Given the records below, pull every line with the word "green" into the answer.

--- Working data ---

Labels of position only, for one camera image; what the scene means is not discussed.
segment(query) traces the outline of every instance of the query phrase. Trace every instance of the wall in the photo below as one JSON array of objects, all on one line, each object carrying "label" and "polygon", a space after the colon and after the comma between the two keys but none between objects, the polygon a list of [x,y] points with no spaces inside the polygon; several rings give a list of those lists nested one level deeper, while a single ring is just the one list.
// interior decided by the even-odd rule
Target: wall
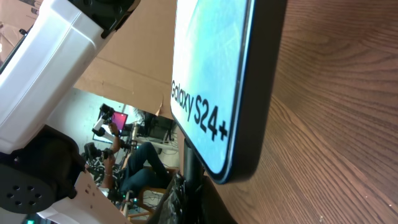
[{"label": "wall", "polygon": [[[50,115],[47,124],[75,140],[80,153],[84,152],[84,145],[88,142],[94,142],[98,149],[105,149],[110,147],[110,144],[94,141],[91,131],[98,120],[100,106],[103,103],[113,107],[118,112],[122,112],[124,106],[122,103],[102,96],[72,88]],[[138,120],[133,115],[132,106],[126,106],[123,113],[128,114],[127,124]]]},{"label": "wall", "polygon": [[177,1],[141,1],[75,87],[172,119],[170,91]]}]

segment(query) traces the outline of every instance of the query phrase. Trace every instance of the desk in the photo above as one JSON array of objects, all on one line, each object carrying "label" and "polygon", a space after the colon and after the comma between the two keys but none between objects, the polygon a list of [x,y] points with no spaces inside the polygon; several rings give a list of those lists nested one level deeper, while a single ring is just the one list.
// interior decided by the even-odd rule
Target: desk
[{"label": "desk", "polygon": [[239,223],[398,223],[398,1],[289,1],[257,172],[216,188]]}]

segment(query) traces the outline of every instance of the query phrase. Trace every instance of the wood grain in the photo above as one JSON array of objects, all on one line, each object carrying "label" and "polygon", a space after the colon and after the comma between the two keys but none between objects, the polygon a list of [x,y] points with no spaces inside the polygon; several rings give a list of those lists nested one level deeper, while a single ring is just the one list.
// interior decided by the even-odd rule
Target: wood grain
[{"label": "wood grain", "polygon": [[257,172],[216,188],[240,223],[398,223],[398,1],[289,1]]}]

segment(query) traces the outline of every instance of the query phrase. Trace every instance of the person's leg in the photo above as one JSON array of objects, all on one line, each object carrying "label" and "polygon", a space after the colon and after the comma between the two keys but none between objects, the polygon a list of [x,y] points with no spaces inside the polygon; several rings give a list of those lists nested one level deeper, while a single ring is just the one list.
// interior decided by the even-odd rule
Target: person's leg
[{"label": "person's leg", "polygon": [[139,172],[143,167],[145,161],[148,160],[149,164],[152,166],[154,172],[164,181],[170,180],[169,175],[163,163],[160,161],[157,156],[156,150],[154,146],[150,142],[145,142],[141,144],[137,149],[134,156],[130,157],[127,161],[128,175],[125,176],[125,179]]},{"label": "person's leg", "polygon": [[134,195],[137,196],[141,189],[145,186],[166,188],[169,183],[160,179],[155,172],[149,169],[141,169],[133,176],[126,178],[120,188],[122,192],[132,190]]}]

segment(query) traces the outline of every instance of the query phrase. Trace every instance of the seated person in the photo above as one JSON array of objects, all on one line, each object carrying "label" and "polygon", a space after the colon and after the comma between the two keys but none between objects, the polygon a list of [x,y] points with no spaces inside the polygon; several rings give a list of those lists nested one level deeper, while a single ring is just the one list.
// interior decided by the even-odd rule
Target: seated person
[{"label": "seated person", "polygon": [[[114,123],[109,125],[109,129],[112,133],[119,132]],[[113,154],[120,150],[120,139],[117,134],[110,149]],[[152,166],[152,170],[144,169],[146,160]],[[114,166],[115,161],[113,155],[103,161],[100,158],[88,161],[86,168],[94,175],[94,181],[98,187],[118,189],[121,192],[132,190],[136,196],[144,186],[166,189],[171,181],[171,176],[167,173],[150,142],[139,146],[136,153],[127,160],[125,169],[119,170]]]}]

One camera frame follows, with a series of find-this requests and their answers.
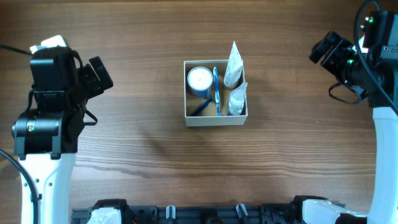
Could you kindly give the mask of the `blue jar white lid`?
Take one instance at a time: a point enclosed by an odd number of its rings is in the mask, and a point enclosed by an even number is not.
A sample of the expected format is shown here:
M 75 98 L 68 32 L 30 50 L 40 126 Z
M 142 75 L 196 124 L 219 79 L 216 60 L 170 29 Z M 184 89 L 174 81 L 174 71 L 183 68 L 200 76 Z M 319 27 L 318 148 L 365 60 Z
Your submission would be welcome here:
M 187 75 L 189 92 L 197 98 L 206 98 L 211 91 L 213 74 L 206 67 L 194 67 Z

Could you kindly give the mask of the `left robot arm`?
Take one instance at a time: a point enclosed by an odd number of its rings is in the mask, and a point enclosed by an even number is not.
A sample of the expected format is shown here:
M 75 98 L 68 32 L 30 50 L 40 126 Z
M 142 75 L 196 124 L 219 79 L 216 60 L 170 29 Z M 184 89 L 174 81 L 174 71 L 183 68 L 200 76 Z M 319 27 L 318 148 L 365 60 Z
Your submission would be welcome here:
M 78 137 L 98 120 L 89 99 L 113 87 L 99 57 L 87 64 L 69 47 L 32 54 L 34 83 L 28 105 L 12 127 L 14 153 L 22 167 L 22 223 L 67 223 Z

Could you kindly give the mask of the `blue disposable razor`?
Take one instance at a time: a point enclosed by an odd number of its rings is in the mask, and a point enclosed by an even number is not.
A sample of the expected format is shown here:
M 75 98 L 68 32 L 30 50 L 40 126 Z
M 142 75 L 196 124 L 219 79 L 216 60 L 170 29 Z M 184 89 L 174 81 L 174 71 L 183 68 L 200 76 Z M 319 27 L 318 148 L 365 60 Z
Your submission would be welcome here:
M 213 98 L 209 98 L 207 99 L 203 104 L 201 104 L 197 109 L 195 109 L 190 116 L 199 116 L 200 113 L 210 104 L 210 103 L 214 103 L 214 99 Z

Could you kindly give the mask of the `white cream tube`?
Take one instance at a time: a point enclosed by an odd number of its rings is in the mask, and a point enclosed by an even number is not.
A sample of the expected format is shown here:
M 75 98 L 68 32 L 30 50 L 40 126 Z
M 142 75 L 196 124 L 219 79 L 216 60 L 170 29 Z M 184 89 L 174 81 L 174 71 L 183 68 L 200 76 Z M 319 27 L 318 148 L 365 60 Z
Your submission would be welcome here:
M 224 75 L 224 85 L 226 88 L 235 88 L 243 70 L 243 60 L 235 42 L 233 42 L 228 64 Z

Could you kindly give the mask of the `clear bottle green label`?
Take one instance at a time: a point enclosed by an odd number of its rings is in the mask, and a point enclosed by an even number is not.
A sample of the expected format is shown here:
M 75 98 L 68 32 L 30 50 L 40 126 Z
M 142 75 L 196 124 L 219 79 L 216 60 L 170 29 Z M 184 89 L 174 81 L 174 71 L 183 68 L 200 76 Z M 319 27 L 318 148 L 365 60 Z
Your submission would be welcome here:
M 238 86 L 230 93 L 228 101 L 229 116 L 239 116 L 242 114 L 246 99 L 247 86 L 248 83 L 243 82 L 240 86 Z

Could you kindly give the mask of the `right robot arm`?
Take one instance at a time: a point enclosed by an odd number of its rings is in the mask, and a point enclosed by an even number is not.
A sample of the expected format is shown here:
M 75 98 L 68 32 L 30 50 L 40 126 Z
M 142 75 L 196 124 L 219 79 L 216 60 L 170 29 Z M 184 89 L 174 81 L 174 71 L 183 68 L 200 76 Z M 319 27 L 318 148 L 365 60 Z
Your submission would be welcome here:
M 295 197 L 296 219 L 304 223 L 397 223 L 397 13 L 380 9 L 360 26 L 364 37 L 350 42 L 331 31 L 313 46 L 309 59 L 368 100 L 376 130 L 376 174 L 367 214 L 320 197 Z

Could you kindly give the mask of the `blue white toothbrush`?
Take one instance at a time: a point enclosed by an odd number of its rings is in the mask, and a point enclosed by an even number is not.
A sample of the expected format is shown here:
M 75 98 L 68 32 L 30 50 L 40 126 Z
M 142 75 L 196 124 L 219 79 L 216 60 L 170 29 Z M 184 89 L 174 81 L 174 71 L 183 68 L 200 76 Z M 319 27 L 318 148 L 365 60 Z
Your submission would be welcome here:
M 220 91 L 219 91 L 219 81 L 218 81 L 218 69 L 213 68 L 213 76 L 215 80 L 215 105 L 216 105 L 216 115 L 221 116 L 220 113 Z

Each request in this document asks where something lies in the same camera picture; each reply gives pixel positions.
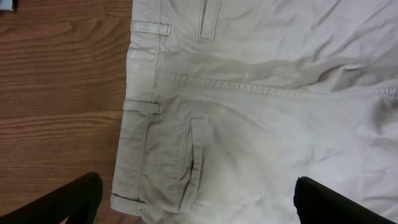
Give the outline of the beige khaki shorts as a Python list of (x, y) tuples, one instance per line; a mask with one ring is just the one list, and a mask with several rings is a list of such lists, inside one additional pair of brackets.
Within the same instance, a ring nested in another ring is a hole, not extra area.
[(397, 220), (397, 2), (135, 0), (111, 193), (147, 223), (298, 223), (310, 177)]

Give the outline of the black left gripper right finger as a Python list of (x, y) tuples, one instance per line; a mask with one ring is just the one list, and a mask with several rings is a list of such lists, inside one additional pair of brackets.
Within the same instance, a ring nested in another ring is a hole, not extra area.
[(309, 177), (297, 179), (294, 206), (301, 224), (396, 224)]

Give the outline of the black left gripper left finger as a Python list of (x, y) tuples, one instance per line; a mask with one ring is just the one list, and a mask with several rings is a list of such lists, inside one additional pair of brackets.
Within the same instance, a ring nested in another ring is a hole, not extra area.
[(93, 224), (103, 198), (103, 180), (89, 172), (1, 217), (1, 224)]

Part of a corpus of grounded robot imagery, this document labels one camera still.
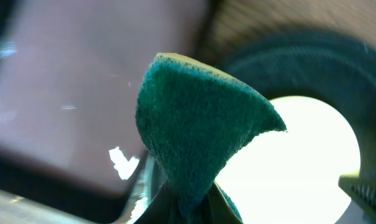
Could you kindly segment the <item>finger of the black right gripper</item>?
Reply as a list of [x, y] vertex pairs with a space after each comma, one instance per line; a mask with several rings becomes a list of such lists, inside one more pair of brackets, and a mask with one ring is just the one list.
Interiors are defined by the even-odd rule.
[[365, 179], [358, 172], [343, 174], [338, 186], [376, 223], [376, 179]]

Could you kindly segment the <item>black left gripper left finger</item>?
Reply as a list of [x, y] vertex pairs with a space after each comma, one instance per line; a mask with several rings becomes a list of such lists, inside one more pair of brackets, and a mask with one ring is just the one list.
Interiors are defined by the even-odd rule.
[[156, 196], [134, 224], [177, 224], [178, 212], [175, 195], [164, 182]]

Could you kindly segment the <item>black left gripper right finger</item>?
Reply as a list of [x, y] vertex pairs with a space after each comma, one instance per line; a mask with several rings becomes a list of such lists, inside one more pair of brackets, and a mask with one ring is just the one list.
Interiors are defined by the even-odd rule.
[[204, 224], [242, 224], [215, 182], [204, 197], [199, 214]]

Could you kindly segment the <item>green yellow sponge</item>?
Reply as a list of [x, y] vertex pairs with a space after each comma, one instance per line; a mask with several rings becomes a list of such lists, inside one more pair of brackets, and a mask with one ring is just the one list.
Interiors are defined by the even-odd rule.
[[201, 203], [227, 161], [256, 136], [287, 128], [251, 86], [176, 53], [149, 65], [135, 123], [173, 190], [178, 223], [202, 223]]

---

§ Your response
Could you kindly give the mask of the `clear bottle green label`?
Could you kindly segment the <item>green yellow sponge</item>?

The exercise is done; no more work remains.